At a town hall meeting this past weekend, meanwhile, the Senator was confronted by a constituent who, after recounting her tale of being raped, demanded to know why he opposed Sen. Al Franken's (D-Minn) amendment.
The exchange was contentious, heart wrenching, and potentially damaging.
WOMAN: It meant everything to me that I was able to put the person who attacked me [behind bars]. And what allowed me to do that was our judicial process. I showed up in court every day to make sure that happen
VITTER: And I'm absolutely supportive of any case like that being prosecuted criminally to the full extent of the law.
WOMAN: But there are rape victims who are being kept silent.
WOMAN: But how can you support [a law] that tells a rape victim that she does not have the right to defend herself?
VITTER: Ma'am The language in question did not say that in any way shape or form.
WOMAN: But it is unconstitutional to have a law that says a woman does not have a right to defend herself.
VITTER: You realize Mr.
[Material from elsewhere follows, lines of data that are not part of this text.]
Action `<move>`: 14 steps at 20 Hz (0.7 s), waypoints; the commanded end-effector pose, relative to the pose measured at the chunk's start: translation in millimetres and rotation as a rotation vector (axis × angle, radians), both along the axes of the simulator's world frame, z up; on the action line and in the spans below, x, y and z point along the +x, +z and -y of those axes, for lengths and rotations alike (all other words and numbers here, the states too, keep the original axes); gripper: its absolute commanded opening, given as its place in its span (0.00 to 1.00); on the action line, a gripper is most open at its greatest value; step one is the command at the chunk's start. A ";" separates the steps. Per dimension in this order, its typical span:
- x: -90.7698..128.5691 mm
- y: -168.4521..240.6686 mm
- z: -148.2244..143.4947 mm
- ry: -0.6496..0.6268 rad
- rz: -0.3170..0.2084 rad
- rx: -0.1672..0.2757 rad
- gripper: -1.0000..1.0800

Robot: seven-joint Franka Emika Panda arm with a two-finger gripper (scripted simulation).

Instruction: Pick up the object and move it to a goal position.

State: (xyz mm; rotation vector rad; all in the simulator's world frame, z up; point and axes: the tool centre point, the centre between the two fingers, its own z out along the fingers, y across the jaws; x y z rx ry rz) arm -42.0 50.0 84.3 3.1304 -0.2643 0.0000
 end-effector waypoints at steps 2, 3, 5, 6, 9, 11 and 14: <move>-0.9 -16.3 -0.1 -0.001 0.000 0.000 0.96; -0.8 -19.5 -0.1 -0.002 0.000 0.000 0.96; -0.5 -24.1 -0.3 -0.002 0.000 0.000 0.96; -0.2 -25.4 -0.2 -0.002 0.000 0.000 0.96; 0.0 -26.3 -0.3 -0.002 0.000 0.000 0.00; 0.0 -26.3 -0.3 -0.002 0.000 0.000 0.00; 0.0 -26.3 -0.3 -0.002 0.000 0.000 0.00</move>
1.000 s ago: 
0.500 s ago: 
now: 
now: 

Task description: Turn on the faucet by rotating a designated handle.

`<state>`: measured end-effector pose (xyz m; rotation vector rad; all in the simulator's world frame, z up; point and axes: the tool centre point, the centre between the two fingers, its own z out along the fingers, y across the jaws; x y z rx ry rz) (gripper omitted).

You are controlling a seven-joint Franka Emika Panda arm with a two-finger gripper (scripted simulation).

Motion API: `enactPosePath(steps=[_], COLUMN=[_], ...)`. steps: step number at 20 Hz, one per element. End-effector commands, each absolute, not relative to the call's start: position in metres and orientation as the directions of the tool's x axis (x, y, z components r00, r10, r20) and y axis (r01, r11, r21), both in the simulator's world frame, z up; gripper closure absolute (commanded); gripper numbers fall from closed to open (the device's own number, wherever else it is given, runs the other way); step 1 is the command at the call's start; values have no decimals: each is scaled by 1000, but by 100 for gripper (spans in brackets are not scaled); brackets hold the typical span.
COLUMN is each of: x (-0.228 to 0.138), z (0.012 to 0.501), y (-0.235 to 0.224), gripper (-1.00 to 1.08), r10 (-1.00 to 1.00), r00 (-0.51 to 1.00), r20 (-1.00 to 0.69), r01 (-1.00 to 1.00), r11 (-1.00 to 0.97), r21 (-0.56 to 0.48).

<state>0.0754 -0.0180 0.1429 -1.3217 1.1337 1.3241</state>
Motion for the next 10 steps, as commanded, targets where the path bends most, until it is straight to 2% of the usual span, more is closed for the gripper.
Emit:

Obama was against that amendment that his administration was against that amendment
WOMAN: But I'm not asking Obama. I'm asking you.
VITTER: Do you think he's in favor in rape?
WOMAN: I'm asking you Senator. What if it was your daughter who was raped? Would you tell her to be quiet and take it? Would you tell your daughter to be silent?
Vitter's excuse here doesn't exactly hold water. While the Obama Defense Department raised concerns about the reach of the Franken amendment, the White House itself said it supported "the intent" and was working to make sure it was "enforceable."
The Senator has yet to pacify constituents with a satisfying explanation. On Monday morning, the Opelousas, La., Daily World published a rather-scathing editorial taking Vitter to task for his vote.
Let's assume Vitter and his  colleagues sincerely believe federal intrusion into employment contracts is a dangerous wrong.
Let's assume the Defense Department and the White House sincerely believe that they had no legal way to intervene.
We're still left with the uneasy feeling that a military adventure on which we embarked to protect Americans has resulted in the victimization of at least one.